Write out once more the lines running from the top of the entries below to the line with "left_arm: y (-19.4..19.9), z", both ends included.
Supplied data START
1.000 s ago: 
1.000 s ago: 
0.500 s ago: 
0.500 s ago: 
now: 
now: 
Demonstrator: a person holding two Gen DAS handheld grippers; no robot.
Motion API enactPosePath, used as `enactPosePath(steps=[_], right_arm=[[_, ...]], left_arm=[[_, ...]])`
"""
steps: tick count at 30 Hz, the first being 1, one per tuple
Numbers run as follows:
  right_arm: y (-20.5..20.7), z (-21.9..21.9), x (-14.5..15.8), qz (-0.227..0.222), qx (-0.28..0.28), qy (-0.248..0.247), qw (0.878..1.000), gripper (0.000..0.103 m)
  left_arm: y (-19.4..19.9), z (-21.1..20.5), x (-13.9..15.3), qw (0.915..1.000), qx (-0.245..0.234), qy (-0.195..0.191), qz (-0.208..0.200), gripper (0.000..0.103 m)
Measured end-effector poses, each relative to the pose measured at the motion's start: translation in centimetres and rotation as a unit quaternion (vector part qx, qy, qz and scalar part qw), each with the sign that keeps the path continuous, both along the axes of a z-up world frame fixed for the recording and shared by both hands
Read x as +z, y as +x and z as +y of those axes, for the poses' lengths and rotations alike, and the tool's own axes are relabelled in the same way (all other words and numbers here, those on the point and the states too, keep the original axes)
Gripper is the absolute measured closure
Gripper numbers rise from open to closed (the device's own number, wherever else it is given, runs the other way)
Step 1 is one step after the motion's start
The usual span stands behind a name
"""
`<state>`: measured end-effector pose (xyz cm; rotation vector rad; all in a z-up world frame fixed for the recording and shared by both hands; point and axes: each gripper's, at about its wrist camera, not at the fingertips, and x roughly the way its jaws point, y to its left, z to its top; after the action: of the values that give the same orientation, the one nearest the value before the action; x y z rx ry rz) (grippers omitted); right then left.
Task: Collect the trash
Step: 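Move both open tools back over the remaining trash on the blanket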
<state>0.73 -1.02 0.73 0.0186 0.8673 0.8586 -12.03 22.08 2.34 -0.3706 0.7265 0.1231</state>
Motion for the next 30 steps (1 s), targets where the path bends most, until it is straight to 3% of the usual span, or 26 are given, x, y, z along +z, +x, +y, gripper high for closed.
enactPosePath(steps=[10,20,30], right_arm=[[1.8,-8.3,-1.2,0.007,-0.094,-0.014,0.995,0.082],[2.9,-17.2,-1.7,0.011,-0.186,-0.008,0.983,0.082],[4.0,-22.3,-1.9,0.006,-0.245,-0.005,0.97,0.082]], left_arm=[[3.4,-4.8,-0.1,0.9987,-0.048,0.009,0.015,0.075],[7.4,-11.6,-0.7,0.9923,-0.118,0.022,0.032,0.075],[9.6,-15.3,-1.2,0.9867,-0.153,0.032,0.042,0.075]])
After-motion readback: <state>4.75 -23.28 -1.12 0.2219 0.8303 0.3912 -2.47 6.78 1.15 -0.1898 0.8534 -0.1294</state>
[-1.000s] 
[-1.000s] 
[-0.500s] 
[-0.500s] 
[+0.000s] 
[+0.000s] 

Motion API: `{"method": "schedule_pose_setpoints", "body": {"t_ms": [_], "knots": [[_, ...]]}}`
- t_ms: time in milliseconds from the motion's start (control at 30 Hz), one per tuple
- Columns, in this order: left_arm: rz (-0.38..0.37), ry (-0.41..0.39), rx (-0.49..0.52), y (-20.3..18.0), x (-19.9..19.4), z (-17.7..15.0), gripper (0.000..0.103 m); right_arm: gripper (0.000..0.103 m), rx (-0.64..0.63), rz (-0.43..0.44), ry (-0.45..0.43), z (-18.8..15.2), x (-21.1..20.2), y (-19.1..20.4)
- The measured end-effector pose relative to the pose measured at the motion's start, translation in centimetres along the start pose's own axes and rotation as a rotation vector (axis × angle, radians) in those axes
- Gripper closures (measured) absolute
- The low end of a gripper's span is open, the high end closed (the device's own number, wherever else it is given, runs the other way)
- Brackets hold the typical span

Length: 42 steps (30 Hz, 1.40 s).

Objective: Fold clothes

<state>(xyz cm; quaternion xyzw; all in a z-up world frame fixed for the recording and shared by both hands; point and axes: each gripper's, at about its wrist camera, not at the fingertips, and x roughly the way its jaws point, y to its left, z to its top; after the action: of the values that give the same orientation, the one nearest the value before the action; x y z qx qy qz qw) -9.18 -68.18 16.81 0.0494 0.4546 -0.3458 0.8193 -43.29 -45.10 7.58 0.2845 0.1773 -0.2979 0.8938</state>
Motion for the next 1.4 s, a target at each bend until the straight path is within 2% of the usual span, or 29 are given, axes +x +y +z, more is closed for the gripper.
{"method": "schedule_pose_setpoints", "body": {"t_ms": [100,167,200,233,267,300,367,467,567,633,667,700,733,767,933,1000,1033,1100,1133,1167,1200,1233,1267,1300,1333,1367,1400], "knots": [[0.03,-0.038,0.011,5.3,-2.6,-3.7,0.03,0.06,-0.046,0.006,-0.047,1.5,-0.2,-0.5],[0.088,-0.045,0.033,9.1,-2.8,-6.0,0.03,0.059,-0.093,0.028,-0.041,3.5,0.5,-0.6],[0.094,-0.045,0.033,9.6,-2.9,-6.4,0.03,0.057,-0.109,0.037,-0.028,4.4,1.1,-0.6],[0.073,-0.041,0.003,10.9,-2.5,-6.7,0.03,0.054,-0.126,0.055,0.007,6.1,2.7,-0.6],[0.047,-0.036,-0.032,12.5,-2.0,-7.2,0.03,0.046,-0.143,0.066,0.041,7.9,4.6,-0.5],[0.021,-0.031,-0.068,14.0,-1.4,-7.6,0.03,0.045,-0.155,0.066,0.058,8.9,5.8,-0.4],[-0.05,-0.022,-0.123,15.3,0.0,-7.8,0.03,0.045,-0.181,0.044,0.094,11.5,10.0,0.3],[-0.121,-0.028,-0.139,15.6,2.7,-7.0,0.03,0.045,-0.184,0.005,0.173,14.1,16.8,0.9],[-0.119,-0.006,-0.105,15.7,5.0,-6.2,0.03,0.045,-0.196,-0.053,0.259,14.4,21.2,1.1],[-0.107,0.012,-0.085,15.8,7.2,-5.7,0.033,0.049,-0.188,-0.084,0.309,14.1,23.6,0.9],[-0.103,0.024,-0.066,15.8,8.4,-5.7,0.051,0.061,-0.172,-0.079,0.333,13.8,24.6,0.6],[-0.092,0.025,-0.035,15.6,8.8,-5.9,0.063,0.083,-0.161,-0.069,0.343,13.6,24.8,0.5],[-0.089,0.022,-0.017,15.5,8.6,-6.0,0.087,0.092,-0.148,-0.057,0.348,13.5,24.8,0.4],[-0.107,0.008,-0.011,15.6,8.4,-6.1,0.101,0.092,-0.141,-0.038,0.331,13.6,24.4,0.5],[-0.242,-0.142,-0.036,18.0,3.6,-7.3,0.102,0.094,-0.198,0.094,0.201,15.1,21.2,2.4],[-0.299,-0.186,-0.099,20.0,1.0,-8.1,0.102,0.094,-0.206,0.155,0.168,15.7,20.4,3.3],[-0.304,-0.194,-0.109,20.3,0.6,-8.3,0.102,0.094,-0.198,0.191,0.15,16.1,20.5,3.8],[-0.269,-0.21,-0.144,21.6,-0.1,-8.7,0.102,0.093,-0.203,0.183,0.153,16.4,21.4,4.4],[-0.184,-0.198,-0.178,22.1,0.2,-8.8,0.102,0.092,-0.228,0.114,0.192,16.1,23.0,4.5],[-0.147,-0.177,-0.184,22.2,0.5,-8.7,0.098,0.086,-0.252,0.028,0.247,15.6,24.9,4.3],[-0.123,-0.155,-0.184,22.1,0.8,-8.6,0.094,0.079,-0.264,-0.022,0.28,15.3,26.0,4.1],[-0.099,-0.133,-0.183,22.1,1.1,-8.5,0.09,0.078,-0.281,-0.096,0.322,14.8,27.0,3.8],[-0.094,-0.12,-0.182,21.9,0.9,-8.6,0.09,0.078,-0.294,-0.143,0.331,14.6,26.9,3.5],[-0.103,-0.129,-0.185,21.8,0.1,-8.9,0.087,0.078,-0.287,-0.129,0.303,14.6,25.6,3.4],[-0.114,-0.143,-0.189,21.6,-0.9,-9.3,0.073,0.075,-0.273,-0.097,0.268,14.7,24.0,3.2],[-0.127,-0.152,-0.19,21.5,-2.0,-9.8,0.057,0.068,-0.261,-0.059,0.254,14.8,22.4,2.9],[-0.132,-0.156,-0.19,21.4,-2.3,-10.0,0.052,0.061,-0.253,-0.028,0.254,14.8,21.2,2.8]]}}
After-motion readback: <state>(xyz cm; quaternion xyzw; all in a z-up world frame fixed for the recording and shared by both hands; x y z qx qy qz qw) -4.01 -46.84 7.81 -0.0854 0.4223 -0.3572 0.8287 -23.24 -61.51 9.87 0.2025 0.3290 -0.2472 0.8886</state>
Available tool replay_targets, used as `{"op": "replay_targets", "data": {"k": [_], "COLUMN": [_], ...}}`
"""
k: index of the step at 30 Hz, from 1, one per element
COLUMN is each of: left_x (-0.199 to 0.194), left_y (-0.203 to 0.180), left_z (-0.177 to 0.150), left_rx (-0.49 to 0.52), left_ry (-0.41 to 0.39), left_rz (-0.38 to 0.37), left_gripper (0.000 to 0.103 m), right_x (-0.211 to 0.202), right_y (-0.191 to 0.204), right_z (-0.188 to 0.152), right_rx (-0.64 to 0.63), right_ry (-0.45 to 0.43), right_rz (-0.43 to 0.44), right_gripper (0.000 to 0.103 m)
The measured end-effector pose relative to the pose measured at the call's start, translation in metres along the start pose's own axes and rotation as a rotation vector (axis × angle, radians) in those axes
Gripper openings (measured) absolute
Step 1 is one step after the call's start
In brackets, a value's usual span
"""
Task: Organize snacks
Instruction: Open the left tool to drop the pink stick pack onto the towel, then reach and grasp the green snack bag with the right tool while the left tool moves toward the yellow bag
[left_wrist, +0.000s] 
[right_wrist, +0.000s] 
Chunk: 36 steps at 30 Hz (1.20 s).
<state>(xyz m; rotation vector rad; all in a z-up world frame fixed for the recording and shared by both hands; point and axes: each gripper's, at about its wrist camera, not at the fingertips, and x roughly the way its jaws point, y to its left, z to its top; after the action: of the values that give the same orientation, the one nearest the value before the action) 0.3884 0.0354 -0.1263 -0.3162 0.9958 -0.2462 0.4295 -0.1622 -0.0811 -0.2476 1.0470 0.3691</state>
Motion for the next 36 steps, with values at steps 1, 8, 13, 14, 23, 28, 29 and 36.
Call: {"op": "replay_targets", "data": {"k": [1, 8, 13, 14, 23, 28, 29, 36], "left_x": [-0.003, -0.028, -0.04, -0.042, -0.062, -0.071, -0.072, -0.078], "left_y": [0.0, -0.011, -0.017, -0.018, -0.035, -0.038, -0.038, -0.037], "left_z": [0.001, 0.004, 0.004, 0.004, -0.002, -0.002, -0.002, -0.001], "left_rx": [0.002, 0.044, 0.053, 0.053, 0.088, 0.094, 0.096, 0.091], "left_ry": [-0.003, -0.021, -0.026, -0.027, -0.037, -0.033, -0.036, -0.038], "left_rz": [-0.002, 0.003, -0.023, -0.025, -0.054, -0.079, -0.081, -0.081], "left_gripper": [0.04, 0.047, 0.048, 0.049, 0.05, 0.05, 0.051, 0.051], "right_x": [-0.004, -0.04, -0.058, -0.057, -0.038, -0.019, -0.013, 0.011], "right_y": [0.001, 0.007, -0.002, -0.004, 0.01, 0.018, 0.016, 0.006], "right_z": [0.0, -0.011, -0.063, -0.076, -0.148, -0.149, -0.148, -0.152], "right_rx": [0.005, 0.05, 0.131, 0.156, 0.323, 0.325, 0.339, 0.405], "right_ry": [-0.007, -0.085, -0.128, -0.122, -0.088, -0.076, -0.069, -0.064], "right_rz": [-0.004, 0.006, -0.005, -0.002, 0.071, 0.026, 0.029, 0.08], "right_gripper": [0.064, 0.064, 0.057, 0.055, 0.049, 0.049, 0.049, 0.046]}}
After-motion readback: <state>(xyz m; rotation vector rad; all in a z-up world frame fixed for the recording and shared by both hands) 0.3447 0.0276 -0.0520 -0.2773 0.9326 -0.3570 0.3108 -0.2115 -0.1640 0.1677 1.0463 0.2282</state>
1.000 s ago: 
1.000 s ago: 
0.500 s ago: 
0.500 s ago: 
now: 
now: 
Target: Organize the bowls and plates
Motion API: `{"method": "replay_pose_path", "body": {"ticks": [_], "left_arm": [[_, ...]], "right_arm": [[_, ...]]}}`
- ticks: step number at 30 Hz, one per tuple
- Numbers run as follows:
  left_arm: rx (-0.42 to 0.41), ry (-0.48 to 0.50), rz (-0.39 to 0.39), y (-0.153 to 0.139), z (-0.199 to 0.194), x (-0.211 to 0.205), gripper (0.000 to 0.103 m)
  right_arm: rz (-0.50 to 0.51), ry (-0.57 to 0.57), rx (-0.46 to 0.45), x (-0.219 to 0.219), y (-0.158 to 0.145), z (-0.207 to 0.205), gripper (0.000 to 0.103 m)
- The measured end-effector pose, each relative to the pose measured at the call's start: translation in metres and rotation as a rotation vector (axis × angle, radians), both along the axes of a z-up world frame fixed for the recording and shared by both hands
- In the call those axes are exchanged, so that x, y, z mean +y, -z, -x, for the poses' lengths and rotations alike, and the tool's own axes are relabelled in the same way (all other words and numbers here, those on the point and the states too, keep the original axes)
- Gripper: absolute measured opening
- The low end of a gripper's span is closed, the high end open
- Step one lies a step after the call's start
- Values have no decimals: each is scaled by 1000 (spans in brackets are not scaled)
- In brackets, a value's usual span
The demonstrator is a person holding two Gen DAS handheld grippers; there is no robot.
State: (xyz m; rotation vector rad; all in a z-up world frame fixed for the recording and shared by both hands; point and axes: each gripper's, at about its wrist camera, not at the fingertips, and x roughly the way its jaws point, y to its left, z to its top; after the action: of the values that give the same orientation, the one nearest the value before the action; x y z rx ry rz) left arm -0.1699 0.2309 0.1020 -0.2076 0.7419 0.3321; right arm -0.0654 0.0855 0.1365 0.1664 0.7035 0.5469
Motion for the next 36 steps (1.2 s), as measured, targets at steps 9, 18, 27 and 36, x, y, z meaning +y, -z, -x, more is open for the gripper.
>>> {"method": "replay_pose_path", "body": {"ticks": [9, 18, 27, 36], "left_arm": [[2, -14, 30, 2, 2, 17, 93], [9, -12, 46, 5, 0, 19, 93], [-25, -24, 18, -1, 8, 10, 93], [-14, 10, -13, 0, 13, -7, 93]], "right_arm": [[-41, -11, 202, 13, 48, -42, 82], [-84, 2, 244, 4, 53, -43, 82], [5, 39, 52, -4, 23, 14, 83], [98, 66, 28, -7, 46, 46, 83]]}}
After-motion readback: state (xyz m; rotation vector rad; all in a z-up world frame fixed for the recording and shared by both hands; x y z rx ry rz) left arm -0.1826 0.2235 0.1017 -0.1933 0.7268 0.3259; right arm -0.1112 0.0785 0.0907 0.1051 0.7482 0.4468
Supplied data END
Solution to this exercise
1.000 s ago: 
1.000 s ago: 
0.500 s ago: 
0.500 s ago: 
now: 
now: 
Demonstrator: a person holding two Gen DAS handheld grippers; no robot.
Motion API enactPosePath, used as `enactPosePath(steps=[_], right_arm=[[_, ...]], left_arm=[[_, ...]])`
"""
steps: tick count at 30 Hz, the first being 1, one per tuple
Numbers run as follows:
  right_arm: y (-20.5..20.7), z (-21.9..21.9), x (-14.5..15.8), qz (-0.227..0.222), qx (-0.28..0.28), qy (-0.248..0.247), qw (0.878..1.000), gripper (0.000..0.103 m)
  left_arm: y (-19.4..19.9), z (-21.1..20.5), x (-13.9..15.3), qw (0.915..1.000), qx (-0.245..0.234), qy (-0.195..0.191), qz (-0.208..0.200), gripper (0.000..0.103 m)

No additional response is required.